Calculate the molar solubility of silver chloride in 0.15 M sodium chloride.

Answer 1

Answer:

S AgCl = 1.066 E-9 M

Explanation:

• NaCl(s)  →  Na+(aq)   +    Cl-(aq)

        0.15 M       0.15 M          0.15 M

• AgCl(s)  →  Ag+(aq)   +   Cl-(aq)

          S                 S              S + 0.15

∴ Ksp AgCl = 1.6 E-10 = [Ag+]*[Cl-]

⇒ Ksp = 1.6 E-10 = ( S )*( S + 0.15 )

⇒ S² + 0.15S - 1.6 E-10 = 0

⇒ S = 1.066 E-9 M

Answer 2

Answer:

S = 1.1 × 10⁻⁹ M

Explanation:

NaCl is a strong electrolyte that dissociates according to the following expression.
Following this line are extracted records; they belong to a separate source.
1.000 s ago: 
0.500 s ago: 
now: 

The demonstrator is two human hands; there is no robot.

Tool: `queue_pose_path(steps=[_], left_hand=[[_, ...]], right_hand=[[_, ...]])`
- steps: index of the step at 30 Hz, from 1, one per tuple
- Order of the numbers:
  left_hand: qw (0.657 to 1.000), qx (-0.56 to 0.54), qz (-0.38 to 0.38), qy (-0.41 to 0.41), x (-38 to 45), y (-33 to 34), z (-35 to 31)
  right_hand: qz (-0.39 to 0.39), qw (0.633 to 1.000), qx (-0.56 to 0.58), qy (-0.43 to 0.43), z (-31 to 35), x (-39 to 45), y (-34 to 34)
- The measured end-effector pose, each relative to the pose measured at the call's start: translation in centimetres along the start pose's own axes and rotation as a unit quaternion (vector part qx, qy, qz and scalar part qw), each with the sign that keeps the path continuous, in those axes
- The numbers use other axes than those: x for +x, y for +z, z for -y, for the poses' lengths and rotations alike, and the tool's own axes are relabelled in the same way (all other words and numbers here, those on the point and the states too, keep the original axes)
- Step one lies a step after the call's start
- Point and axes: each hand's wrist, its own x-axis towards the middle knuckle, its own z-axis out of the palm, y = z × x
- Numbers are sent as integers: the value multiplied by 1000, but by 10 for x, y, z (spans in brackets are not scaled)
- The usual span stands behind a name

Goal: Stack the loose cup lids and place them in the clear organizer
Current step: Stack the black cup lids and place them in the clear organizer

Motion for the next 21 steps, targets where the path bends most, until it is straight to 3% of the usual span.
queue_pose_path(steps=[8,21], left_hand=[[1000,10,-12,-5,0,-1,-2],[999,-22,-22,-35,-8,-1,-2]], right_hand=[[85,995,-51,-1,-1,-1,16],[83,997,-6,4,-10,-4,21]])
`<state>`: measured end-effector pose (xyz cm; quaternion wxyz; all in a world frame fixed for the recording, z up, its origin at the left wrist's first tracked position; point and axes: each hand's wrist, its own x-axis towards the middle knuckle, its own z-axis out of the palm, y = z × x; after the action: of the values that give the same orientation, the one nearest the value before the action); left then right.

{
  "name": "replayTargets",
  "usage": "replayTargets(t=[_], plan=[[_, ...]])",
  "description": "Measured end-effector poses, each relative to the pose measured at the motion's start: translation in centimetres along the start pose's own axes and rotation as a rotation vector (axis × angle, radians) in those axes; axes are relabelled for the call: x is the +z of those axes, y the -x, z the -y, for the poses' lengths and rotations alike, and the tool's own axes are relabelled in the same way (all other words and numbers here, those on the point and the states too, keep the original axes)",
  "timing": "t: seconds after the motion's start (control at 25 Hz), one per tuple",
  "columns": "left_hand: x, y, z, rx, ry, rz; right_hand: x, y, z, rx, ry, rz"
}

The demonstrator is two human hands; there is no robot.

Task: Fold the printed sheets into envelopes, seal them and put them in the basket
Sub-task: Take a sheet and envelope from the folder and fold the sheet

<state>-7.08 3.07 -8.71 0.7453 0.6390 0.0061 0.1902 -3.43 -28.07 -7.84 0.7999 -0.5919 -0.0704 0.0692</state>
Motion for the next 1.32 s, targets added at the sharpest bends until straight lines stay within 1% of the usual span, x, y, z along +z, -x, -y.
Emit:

NaCl(aq) → Na⁺(aq) + Cl⁻(aq)

Given the concentration of NaCl is 0.15 M, the concentration of Cl⁻ will be 0.15 M.

We can find the molar solubility (S) of AgCl using an ICE chart.

      AgCl(s) ⇄ Ag⁺(aq) + Cl⁻(aq)

I                         0            0.15

C                      +S              +S

E                        S            0.15+S

The solubility product (Ksp) is:

Ksp = 1.6 × 10⁻¹⁰ = [Ag⁺].[Cl⁻] = S (0.15 + S)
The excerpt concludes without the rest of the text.